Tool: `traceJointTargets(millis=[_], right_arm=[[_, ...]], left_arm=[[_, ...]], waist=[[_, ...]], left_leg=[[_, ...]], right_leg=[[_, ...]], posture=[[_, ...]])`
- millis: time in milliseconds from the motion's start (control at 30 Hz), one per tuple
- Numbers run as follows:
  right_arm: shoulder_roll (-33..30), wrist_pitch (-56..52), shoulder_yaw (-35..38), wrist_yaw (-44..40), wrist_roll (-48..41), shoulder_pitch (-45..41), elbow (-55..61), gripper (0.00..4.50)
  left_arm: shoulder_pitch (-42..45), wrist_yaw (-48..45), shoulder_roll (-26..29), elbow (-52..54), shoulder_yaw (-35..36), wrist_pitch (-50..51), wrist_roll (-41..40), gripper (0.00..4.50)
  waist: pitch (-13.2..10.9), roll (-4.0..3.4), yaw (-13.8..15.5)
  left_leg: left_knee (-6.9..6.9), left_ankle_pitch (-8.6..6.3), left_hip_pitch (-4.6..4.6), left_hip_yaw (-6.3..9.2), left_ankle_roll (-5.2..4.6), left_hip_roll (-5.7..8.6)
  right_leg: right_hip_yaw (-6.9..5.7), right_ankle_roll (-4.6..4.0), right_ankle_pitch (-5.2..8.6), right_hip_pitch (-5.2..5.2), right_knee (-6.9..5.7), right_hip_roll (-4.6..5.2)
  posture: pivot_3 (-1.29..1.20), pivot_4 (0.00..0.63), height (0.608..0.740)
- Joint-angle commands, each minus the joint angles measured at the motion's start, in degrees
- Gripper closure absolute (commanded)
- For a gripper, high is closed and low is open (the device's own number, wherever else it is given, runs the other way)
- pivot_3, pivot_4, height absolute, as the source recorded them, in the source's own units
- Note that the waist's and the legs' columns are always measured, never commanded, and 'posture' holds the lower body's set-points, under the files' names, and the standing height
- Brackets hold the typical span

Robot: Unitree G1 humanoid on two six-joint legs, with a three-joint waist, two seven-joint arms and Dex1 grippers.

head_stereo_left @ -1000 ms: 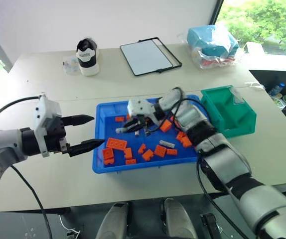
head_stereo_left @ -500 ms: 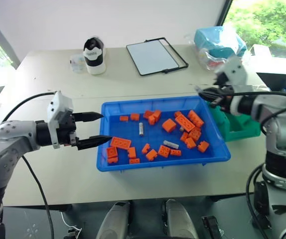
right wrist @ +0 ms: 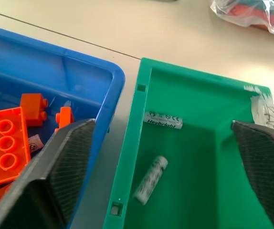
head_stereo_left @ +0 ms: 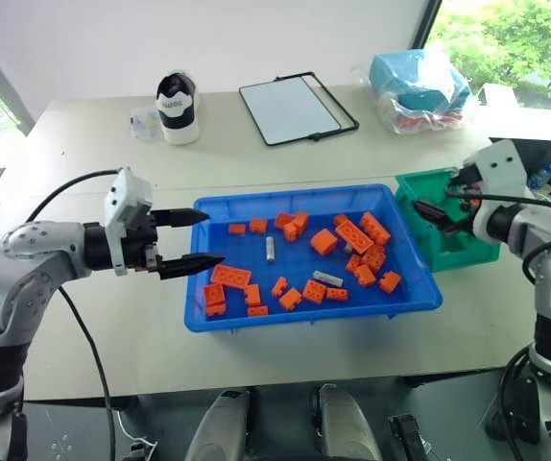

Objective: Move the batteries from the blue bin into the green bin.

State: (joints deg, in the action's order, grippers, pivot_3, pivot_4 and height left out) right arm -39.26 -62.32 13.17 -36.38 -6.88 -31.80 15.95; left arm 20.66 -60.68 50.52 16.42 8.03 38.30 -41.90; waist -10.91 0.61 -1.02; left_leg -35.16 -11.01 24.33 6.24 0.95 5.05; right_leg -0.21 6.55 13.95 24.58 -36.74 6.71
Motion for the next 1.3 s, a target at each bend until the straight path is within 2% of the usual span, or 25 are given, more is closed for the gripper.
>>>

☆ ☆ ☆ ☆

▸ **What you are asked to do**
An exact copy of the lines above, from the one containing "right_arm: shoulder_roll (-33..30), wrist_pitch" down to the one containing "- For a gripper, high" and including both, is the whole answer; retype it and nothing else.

▸ **Problem solution**
  right_arm: shoulder_roll (-33..30), wrist_pitch (-56..52), shoulder_yaw (-35..38), wrist_yaw (-44..40), wrist_roll (-48..41), shoulder_pitch (-45..41), elbow (-55..61), gripper (0.00..4.50)
  left_arm: shoulder_pitch (-42..45), wrist_yaw (-48..45), shoulder_roll (-26..29), elbow (-52..54), shoulder_yaw (-35..36), wrist_pitch (-50..51), wrist_roll (-41..40), gripper (0.00..4.50)
  waist: pitch (-13.2..10.9), roll (-4.0..3.4), yaw (-13.8..15.5)
  left_leg: left_knee (-6.9..6.9), left_ankle_pitch (-8.6..6.3), left_hip_pitch (-4.6..4.6), left_hip_yaw (-6.3..9.2), left_ankle_roll (-5.2..4.6), left_hip_roll (-5.7..8.6)
  right_leg: right_hip_yaw (-6.9..5.7), right_ankle_roll (-4.6..4.0), right_ankle_pitch (-5.2..8.6), right_hip_pitch (-5.2..5.2), right_knee (-6.9..5.7), right_hip_roll (-4.6..5.2)
  posture: pivot_3 (-1.29..1.20), pivot_4 (0.00..0.63), height (0.608..0.740)
- Joint-angle commands, each minus the joint angles measured at the motion's start, in degrees
- Gripper closure absolute (commanded)
- For a gripper, high is closed and low is open (the device's own number, wherever else it is given, runs the other way)

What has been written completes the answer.